A long long time ago (not really), the Ottawa crew attended their first event as Fat Girl Food Squad. It was a grand opening for a knife store, and along with music and knives and coffee, we were introduced to the Kichesippi Beer Company.

They were slinging their newest product, a soda line called Harvey and Vern’s, and making dark and stormy’s (a new obsession for us). We met with Sheena and Grayson, and chatted soda and beer and had a great time.

Then, suddenly, it was like we couldn’t stop noticing Kichesippi beer. It was everywhere! It was in our favourite restaurants! It was at festivals we attended! It was sold at the LCBO! What was this company?

Photo by Luap Redni

M.C., Stephanie and Kelly getting a Kichesippi Beer education.

A little more research led us to find out a whole lot more, and one more kickass thing Ottawa can call its own; Kichesippi Beer Company.

Started about three years ago, Kichesippi is a mom-and-pop organization that now employs about fifteen staff. They started in Ottawa, and have been brewing here ever since; the product is available only in Ottawa and the surrounding area making it a truly local beer. Year round they serve up a natural blonde, and 1855 (the year Bytowne became Ottawa). They also serve up seasonal beers, and do one-offs throughout the year for special occasions and vendors.

Photo by Luap Redni

Roasted malts. They were a tasty snack, actually.

Awesomely enough, the brewery does tours on Saturday, so we took a drive just outside of downtown to go try some beer and learn something new. We were greeted by two enthusiastic, plaid wearing, grinning dudes who immediately offered us beer (and soda for our designated driver). Can all tours start like that?

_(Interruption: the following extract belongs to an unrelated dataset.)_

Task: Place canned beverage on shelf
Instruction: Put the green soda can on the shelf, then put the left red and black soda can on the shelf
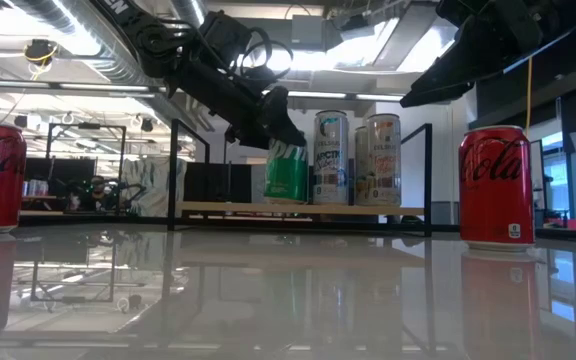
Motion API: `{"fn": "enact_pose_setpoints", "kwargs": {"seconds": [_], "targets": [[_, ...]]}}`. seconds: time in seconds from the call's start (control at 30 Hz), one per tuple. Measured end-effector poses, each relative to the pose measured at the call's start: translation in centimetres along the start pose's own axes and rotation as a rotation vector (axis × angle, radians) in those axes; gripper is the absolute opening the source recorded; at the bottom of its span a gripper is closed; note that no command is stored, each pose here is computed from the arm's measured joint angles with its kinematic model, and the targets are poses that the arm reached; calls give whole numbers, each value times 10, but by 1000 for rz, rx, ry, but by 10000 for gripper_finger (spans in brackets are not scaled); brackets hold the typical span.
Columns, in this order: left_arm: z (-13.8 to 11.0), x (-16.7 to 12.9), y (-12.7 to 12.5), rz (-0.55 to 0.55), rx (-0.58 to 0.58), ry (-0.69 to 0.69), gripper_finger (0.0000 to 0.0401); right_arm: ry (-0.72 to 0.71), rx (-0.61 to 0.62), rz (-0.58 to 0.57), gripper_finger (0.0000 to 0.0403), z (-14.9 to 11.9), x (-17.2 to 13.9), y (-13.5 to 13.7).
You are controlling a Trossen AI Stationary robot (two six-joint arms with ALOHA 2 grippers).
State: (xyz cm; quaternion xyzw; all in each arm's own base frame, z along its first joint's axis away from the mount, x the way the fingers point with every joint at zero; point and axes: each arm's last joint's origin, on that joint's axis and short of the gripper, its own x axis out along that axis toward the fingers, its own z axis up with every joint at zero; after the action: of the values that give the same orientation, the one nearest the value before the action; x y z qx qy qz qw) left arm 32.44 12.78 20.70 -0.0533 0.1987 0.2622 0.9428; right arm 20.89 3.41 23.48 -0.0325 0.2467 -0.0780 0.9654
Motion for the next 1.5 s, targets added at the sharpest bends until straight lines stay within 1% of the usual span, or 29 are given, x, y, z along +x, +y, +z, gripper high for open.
{"fn": "enact_pose_setpoints", "kwargs": {"seconds": [0.13, 0.47, 0.57, 0.73, 0.9, 1.0, 1.13, 1.2, 1.33, 1.4, 1.5], "targets": [[1, 0, 0, 0, -7, -5, 332, 0, 0, 1, 363, 0, 0, 0], [1, -1, 0, -1, -6, -4, 362, 0, 0, 1, 363, 0, 0, 0], [8, -5, -1, -6, -4, -25, 363, 0, 0, 1, 363, 0, 0, 0], [26, -22, -2, -14, 0, -53, 363, 2, -1, 2, 363, 0, 0, 0], [43, -46, -5, -29, 47, -79, 364, 3, -1, 2, 363, 0, 0, 0], [51, -65, -12, -61, 55, -99, 364, 4, -1, 2, 363, 0, 0, 0], [58, -96, -24, -104, 76, -93, 364, 3, -1, 2, 363, 0, 0, 0], [58, -112, -31, -116, 83, -72, 364, 3, -1, 2, 363, 0, 0, 0], [53, -141, -39, -86, 53, -7, 364, 2, -1, 2, 363, 0, 0, 0], [48, -153, -41, -68, 38, 37, 364, 1, -1, 3, 363, 0, 0, 0], [38, -171, -44, -82, -10, 128, 364, 1, -1, 3, 363, 0, 0, 0]]}}
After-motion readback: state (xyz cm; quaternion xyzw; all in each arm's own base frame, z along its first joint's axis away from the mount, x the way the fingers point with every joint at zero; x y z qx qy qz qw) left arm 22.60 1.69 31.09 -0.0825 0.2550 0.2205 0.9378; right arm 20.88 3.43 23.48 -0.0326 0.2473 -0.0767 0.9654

Our tour was in-depth and amazing. We talked a lot about the science of brewing, went through the entire brew process from malt to bottling, and really enjoyed hashing out the minute details of the process. Our guide Chris was clearly enthusiastic not only about the product, but about the people and company. He’s their sustainability guy, too; so we got to hear about initiatives the company is working on to greenify themselves and keep their waste lower. Between looking into vats and fermentation tanks, we talked malt, hops, IBU, water waste, filtration, and liquor laws.

Photo by Luap Redni

This is where the malts are soaked.

And we drank a good amount of beer. Confession: I’m not a huge beer drinker, but I’m a big fan of both of Kichesippi’s year-round brews. Both of them are easy to drink, refreshing and appeal to even non-beer drinkers, I think. I’ve also really enjoyed the beers I’ve had seasonally and at festivals or for vendors. The Manx Pub serves a stock ale made by Kichesippi. I’ve tried Kichesippi’s porter at Atomic Rooster and they made a one-off beer for Arboretum Festival this summer that was easily one of the smoothest beers I’ve had.

Photo by Luap Redni

Ottawa Squad members Stephanie, Kelly and M.C. show some Ottawa pride with a photo under the Kichesippi logo

No beer is actually being brewed on Saturdays (other than some full fermentation tanks) but the retail store out front was hosting a good amount of traffic (along with merch, you can buy the Harvey and Vern’s soda and the Kichesippi beers in bottles, growlers and kegs). After a growler (who knew that was a thing!) of 1855 and a weekend spent curled up in my Kichesippi hoodie? I’m a convert, for sure. Bring on the beer.

Photo by M.C. Bennett

M.C. rocking her Kichesippi hoodie.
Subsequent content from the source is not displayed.